Computed tomography (CT) with contrast revealed a mass in the left upper lobe of the lung, eroding the ribs and extending into the axilla, consistent with a suspected diagnosis of lung cancer (Figure 1). Radiography of the hands and feet showed thickening of the periosteal membrane and periosteal formation of new bone (Figure 2). A bone scan revealed diffuse increased uptake in the affected joints with no metastases (Figure 3). A workup for brain and adrenal metastases was negative. CT-guided needle biopsy confirmed adenocarcinoma of the lung.

The final diagnosis was hypertrophic pulmonary osteoarthropathy (HPOA) secondary to stage IIIB: T4N2M0 adenocarcinoma of the lung. Resection of the lung mass was deemed difficult, so the patient was scheduled for neoadjuvant concurrent chemoradiation therapy before resection. Ibuprofen and intravenous pamidronate provided symptom relief.

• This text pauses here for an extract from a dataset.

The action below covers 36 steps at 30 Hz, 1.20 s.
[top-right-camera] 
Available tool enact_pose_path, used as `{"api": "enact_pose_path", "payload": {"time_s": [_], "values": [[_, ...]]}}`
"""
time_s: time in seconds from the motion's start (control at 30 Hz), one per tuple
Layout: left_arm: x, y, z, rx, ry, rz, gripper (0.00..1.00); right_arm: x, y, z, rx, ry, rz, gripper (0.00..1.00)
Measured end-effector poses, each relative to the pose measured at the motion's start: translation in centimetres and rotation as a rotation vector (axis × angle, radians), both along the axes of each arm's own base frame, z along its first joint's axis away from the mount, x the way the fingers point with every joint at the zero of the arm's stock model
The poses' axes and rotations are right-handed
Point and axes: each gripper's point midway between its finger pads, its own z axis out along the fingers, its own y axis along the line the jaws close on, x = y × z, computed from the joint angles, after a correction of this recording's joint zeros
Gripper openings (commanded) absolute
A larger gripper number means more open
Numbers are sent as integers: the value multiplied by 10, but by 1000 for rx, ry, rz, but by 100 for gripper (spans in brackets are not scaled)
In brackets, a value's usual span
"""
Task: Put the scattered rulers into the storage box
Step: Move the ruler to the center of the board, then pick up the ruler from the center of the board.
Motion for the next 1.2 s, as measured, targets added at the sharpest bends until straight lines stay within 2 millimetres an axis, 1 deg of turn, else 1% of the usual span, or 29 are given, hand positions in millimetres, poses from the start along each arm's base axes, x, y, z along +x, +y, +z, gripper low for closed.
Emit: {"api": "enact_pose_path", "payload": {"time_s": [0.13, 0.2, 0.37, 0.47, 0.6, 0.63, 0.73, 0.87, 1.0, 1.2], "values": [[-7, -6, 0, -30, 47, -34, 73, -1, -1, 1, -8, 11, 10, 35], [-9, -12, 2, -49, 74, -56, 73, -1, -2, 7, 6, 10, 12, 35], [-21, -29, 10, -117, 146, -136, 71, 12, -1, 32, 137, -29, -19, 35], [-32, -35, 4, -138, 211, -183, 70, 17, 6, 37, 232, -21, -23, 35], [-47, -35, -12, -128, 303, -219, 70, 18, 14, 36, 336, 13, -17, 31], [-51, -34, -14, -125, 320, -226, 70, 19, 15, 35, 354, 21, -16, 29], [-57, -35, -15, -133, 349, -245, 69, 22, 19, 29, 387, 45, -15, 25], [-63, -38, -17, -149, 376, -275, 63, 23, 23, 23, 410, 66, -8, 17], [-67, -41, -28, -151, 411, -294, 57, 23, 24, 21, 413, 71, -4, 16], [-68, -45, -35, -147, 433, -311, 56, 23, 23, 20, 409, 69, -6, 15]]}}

Figure 1. Computed tomography showed a mass in the left upperlobe of the lung (arrow), eroding the ribs and extending into the axilla.

Figure 2. Radiography of the hands and feet showed thickening of the periosteal membrane and formation of new periosteal bone (arrows).

Figure 3. A bone scan revealed diffuse increased uptake in theaffected joints, most evident in the darkened areas of the long bonesbelow the patella and on the medial sides of the femurs (arrows), but not metastases.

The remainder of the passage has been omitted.